Afinal de contas, está na hora de o Norte Global assumir a sua dívida histórica e contribuir de forma justa para o futuro do planeta. O colonialismo sempre explorou e extraiu recursos, e essa lógica ainda está viva hoje. As nações desenvolvidas apresentam o financiamento climático como um “esforço partilhado”, ignorando que a sua riqueza vem de séculos de extracção de recursos naturais e humanos. O NCQG deveria representar um novo capítulo, mas os mesmos padrões de exploração persistem. A promessa de 100 mil milhões de dólares anuais, feita na COP15 de 2009 e que o NCQG visa substituir, só foi cumprida em 2022, por meio de empréstimos que aprofundaram as dívidas dos países vulneráveis, perpetuando a injustiça climática e agravando ainda mais a desconfiança entre o Sul e o Norte Globais.

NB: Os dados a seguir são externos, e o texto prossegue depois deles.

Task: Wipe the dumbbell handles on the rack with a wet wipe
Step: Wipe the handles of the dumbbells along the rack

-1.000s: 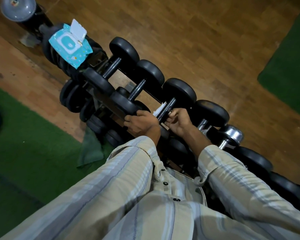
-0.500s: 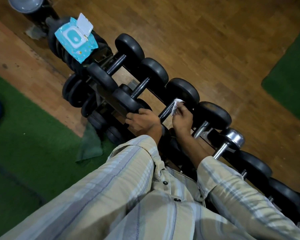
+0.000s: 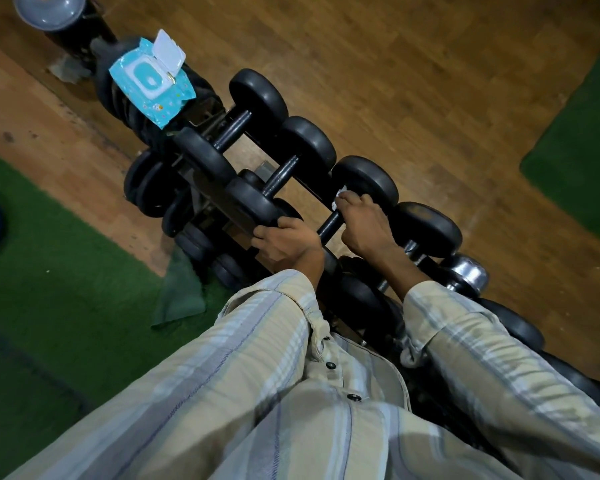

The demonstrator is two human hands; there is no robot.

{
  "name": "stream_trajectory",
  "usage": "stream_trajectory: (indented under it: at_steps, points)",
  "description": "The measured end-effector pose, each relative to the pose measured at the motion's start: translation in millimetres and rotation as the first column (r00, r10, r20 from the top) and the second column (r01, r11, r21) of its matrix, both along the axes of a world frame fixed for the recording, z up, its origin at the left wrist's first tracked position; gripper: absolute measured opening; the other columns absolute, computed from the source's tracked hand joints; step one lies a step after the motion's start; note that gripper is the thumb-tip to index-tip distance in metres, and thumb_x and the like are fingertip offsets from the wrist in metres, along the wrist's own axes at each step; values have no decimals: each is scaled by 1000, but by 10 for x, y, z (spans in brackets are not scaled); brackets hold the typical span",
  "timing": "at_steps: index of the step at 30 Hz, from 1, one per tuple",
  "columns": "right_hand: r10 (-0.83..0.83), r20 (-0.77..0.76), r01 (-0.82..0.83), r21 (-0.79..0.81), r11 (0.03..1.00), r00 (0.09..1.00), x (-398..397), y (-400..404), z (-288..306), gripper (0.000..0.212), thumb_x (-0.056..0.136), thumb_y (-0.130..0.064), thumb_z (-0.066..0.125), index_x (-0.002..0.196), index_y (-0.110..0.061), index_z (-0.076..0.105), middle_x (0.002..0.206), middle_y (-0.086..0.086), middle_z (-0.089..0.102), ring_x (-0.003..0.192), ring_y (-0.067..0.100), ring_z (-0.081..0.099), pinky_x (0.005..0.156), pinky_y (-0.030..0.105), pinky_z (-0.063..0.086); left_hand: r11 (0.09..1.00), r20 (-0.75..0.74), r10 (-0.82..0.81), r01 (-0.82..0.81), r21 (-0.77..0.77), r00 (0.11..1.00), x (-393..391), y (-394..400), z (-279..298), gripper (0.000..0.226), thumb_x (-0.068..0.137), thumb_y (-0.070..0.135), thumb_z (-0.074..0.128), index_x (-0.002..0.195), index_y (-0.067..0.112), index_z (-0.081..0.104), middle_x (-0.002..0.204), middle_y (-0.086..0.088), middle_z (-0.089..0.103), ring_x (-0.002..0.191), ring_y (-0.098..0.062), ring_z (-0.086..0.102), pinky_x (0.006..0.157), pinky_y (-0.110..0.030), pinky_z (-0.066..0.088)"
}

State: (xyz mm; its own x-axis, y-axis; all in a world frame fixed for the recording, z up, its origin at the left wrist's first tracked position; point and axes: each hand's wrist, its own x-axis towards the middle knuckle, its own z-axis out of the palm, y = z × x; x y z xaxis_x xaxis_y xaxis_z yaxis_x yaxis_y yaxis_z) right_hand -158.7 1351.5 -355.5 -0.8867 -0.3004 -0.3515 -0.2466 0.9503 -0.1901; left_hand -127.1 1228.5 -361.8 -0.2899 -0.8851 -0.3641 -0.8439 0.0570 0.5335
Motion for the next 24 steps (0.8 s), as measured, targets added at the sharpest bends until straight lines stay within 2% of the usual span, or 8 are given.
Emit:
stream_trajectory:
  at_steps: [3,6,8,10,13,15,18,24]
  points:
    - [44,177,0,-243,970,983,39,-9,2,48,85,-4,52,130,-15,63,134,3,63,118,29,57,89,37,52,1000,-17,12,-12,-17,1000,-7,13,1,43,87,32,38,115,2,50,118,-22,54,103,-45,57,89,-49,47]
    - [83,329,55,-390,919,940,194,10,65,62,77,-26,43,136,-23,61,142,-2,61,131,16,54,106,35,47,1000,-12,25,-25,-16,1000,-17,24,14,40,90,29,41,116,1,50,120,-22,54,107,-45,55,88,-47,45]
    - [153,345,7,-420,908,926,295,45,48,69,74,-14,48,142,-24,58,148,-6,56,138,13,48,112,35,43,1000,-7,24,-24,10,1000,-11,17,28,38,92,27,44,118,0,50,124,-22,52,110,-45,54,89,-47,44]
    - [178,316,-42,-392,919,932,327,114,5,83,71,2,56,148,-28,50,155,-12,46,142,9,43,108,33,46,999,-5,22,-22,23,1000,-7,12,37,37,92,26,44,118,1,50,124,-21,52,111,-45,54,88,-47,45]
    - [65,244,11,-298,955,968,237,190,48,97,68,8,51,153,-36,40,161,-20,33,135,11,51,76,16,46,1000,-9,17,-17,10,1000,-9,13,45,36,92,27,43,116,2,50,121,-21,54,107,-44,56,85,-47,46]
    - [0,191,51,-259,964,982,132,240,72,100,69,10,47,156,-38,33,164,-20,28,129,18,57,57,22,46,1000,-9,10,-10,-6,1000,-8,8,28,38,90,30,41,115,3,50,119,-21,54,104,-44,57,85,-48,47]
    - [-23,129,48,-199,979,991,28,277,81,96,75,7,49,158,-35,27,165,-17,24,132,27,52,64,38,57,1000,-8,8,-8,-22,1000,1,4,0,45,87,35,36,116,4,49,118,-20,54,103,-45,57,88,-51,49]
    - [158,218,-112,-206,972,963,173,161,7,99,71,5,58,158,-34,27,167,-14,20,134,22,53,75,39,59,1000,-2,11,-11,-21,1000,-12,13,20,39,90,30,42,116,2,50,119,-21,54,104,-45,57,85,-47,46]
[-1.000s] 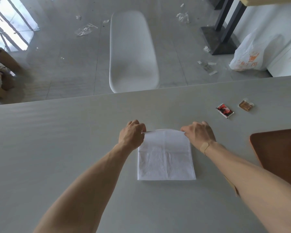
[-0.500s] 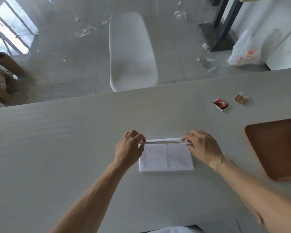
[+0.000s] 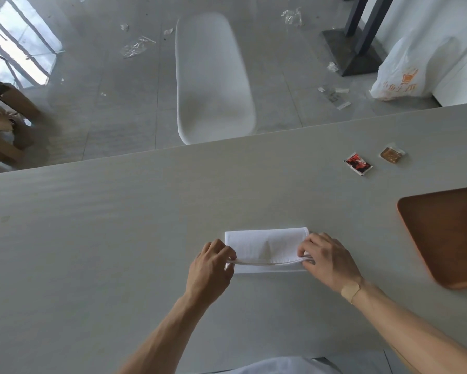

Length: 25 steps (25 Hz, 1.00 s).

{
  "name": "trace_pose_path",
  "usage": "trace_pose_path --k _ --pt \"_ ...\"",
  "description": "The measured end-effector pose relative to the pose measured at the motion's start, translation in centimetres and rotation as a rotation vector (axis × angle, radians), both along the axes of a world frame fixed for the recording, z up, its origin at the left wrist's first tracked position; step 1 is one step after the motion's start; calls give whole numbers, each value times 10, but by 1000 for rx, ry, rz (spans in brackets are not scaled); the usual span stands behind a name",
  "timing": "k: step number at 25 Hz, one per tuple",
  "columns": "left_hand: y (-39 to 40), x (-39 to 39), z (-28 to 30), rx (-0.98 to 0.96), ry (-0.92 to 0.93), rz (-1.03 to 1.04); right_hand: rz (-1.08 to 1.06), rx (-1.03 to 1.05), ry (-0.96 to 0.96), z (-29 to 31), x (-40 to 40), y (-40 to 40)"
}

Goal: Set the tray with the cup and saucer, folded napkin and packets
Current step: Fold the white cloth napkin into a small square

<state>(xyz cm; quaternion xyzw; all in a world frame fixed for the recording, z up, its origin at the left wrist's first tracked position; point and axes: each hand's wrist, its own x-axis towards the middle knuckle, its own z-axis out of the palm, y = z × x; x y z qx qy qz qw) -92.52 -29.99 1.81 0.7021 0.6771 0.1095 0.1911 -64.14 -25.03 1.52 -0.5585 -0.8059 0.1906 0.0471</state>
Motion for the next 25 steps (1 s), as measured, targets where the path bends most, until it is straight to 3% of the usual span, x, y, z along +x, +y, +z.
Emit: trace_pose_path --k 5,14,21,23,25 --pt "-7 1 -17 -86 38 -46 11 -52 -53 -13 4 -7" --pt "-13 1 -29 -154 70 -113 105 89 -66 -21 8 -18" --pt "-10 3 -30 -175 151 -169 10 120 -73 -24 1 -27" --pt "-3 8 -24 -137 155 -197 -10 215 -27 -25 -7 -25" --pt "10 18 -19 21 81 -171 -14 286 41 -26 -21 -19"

Num mundo cada vez mais marcado por eventos climáticos extremos, os impactos económicos destes desastres são desproporcionalmente graves nos países mais pobres. Por isso, estabelecer uma meta financeira que responda adequadamente às necessidades destas nações é fundamental para alcançar justiça climática.

Mas atenção: não podemos falar de financiamento sem falar de ambição. Ao abrigo do Acordo de Paris, os países comprometem-se a actualizar os seus compromissos climáticos nacionais (conhecidos como contribuições nacionalmente determinadas –​ NDC na sigla em inglês) a cada cinco anos. A próxima ronda de submissões é até Fevereiro de 2025 e, durante a COP, os países devem indicar as suas intenções em relação aos novos NDC que irão apresentar – e é aqui que entra, também, a necessidade de os países se comprometerem com o abandono dos combustíveis fósseis. A matemática é simples: os NDC são a moeda de troca do Acordo de Paris. Sem um acordo financeiro, muitos dos próximos planos climáticos dos países mais vulneráveis serão mais fracos, reduzindo ainda mais as hipóteses de limitar o aquecimento a 1,5°C, já que esses países precisam de recursos disponíveis para implementar planos mais ambiciosos.

A pouca esperança que alguns poderiam ainda ter acerca desta cimeira pode ser esmagada ao sabermos que um país produtor de petróleo e gás, que planeia expandir significativamente a produção de gás fóssil na próxima década, será o anfitrião de uma cimeira que, teoricamente, visa reduzir os combustíveis fósseis. O Azerbaijão prevê uma grande expansão da produção de gás fóssil nos próximos anos, com a Socar, a sua empresa estatal de petróleo e gás, a planear aumentar a produção anual de gás de 37 mil milhões de metros cúbicos (bcm) para 49 bcm até 2033, além de aumentar as exportações de gás para a União Europeia em 17% até 2026.

Sabemos que o negócio dos combustíveis fósseis é a principal causa das catástrofes climáticas que devastam vidas e comunidades em todo o mundo. Em Portugal, vemos exemplos como o da Galp, que registou os seus maiores lucros de sempre nos primeiros nove meses do ano. Em plena crise climática, não há coincidências: enquanto as empresas de combustíveis fósseis lucram biliões, nós sofremos perdas de biliões.

Durante as próximas duas semanas, além de intensas negociações, veremos reivindicações e propostas vincadas da sociedade civil. Questões essenciais como financiamento climático, abandono dos combustíveis fósseis, género e direitos humanos estarão no centro de diversos protestos, que irão preencher os corredores frios e impessoais da cimeira com a coragem e determinação de quem exige justiça. O planeta, as pessoas e as próximas gerações dependem de nós.